What I miss on a day-to-day level is that feeling of belonging and community, a certain connection to life, a certain sense of vitality that I feel over there, which I don’t feel here. I look forward to that.
There is really nothing I love more than thinking about words, and that is why I love translating. With language, it is like the ocean, it is full of secrets, says Jhumpa Lahiri
As someone who learnt (mastered) a new language in adulthood, what has your relationship to the dictionary been?

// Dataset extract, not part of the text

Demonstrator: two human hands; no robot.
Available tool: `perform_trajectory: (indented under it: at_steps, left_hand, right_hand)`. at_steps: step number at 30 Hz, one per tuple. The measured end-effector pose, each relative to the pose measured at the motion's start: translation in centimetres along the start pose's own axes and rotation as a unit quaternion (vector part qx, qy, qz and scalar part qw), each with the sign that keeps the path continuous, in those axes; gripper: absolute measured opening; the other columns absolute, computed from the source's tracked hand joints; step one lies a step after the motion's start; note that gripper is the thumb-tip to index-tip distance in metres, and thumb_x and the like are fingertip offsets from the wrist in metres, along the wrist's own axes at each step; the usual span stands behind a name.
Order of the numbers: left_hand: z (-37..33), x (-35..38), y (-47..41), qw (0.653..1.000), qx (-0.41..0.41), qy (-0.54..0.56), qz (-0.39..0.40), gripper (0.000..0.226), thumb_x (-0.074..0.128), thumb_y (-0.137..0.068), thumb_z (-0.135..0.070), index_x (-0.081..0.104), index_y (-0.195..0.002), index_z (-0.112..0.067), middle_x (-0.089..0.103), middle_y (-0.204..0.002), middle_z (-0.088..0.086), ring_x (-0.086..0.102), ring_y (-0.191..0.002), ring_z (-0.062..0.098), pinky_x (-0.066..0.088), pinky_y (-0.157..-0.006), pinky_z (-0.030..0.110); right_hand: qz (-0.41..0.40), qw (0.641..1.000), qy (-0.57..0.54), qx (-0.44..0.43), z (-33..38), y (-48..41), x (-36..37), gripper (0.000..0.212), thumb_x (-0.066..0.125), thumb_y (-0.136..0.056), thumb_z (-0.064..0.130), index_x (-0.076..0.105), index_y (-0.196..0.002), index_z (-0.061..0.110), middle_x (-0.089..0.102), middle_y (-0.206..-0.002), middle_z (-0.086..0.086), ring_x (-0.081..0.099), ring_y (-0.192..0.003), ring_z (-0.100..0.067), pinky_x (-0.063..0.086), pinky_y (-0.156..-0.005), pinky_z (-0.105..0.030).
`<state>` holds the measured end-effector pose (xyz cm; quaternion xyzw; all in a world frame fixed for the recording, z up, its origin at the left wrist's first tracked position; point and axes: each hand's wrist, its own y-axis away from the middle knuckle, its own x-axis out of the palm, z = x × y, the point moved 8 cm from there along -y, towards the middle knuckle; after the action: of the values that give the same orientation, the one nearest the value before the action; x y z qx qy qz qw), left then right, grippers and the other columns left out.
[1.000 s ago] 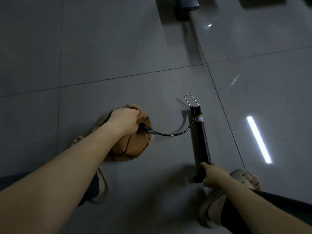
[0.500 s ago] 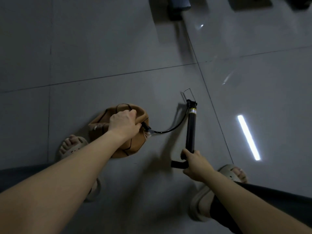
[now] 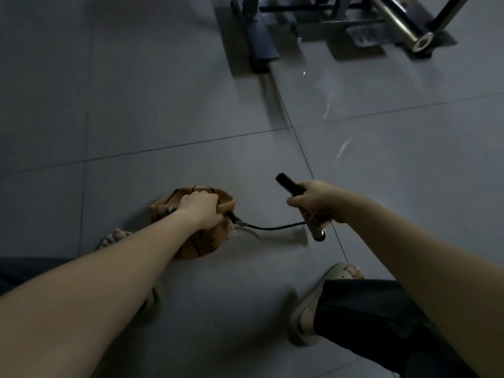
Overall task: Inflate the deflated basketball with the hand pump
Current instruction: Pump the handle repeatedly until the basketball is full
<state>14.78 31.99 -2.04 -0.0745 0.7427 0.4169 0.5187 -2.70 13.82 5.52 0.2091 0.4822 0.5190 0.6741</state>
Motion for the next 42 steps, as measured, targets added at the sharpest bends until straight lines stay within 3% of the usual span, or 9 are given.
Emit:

I used it for my reading. So, the big change happened after living in Italy for a year or so and reading, reading, always in Italian, I realised there was a point when I didn’t have to bring the dictionary with me, if I were to go on a train trip and was reading a book. I didn’t need the dictionary anymore. So that was a sign that I had built up enough of a vocabulary and knew the syntax enough to understand what was going on. Now as a writer, as a translator, I’m constantly running to the dictionary in English and Italian, and now in Latin because I’m now translating from Latin to English with a colleague of mine. There I’m bound to the dictionary. There is really nothing I love more than thinking about words, and that is why I love translating.
I am going to the library in a little while and I will set myself up with two huge Latin dictionaries and start to translate the lines that I have for today. With language, it is like the ocean, it is full of secrets, there is no amount of comprehension that will ever enable you to understand the layers of meaning that are in language.

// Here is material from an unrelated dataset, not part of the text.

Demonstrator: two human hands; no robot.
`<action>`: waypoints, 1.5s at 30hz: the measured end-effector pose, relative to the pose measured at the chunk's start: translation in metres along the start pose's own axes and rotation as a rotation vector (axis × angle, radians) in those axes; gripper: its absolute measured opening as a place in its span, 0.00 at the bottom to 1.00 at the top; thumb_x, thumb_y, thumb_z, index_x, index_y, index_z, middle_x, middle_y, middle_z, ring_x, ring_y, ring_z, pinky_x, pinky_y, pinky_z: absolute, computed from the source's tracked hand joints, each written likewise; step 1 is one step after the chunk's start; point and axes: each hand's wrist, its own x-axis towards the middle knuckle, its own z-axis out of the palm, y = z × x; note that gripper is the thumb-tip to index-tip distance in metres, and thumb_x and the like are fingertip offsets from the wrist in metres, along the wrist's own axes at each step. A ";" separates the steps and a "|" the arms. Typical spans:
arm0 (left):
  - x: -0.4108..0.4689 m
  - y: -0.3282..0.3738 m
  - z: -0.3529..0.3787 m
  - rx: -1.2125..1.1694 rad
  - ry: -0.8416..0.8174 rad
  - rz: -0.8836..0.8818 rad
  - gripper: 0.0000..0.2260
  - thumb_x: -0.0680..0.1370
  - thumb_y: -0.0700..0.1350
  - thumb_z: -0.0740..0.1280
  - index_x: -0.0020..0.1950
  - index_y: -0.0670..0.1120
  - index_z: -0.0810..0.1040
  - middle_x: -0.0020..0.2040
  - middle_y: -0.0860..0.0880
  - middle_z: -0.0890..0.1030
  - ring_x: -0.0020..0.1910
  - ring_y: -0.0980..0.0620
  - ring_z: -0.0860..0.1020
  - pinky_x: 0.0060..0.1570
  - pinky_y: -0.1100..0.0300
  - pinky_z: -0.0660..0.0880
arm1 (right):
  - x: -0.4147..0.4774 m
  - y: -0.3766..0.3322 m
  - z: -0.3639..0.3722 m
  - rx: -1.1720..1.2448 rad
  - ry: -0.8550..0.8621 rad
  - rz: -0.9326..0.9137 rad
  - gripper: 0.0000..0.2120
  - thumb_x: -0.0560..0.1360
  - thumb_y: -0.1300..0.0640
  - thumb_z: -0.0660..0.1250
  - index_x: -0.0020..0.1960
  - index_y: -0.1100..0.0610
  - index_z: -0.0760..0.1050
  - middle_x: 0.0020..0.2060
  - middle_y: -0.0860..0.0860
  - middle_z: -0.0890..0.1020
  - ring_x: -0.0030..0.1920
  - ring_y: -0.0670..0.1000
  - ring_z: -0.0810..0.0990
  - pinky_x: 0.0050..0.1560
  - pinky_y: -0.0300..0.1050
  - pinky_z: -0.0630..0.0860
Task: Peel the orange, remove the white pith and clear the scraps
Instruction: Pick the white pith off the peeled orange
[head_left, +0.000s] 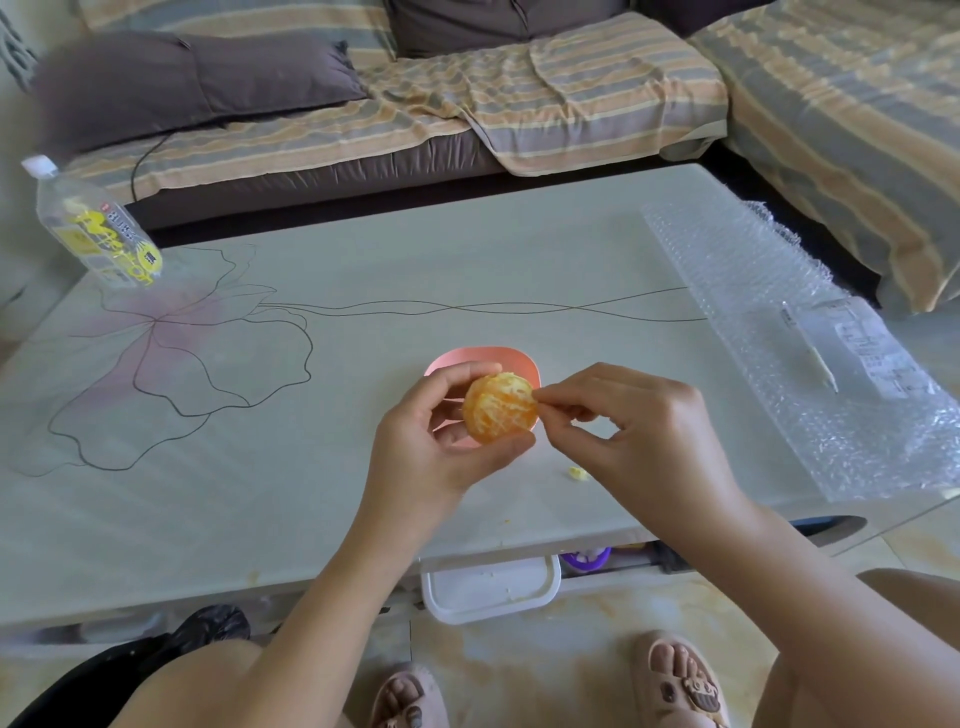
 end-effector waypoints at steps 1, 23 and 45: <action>0.000 0.000 0.000 0.001 0.002 -0.003 0.21 0.58 0.48 0.79 0.50 0.56 0.81 0.46 0.55 0.82 0.46 0.54 0.80 0.45 0.65 0.77 | 0.000 0.000 0.001 -0.021 0.014 -0.007 0.04 0.69 0.64 0.70 0.39 0.56 0.83 0.33 0.47 0.81 0.32 0.47 0.78 0.32 0.34 0.72; 0.001 0.004 0.003 0.073 -0.199 0.070 0.21 0.59 0.50 0.78 0.51 0.61 0.80 0.47 0.58 0.79 0.48 0.55 0.79 0.49 0.66 0.75 | 0.008 -0.004 -0.019 0.154 -0.142 0.231 0.06 0.65 0.64 0.72 0.34 0.55 0.78 0.29 0.45 0.78 0.35 0.46 0.76 0.38 0.32 0.72; 0.010 0.001 0.020 -0.083 -0.268 -0.028 0.19 0.60 0.48 0.76 0.49 0.58 0.81 0.46 0.57 0.81 0.47 0.56 0.78 0.48 0.65 0.75 | 0.005 0.012 -0.028 0.040 -0.073 0.056 0.02 0.67 0.61 0.71 0.37 0.56 0.79 0.32 0.45 0.78 0.35 0.44 0.75 0.36 0.34 0.72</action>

So even when I am translating, Ovid’s Metamorphoses with my colleague who is a trained Latin scholar, who has done nothing but study Latin for years, and is absolutely so knowledgeable about the language, even then there are moments when we are translating together and we have to stop to ponder a word. And she too is going to the dictionary, and we’re looking together at the meanings, the potential meanings of one word, to be able to consider, re-consider what it might be in English. How it might work best in today’s English.
Language is written at a certain time, and it is always changing, always evolving, it never sits still. And when you are translating you have to find a meaning for a word, written in its time, and you have to give it meaning in your time in another language. So, I am constantly surrounded by dictionaries. They are vital to my intellectual and creative life. And it doesn’t matter how well you know a language, a dictionary will always outpace you, always.
Why has Ovid’s Metamorphoses always been an important text for you?
Because it’s about change. Because the protagonist is change. And it’s the one work of literature that really slows down what change really means. It is always about a death into a new life.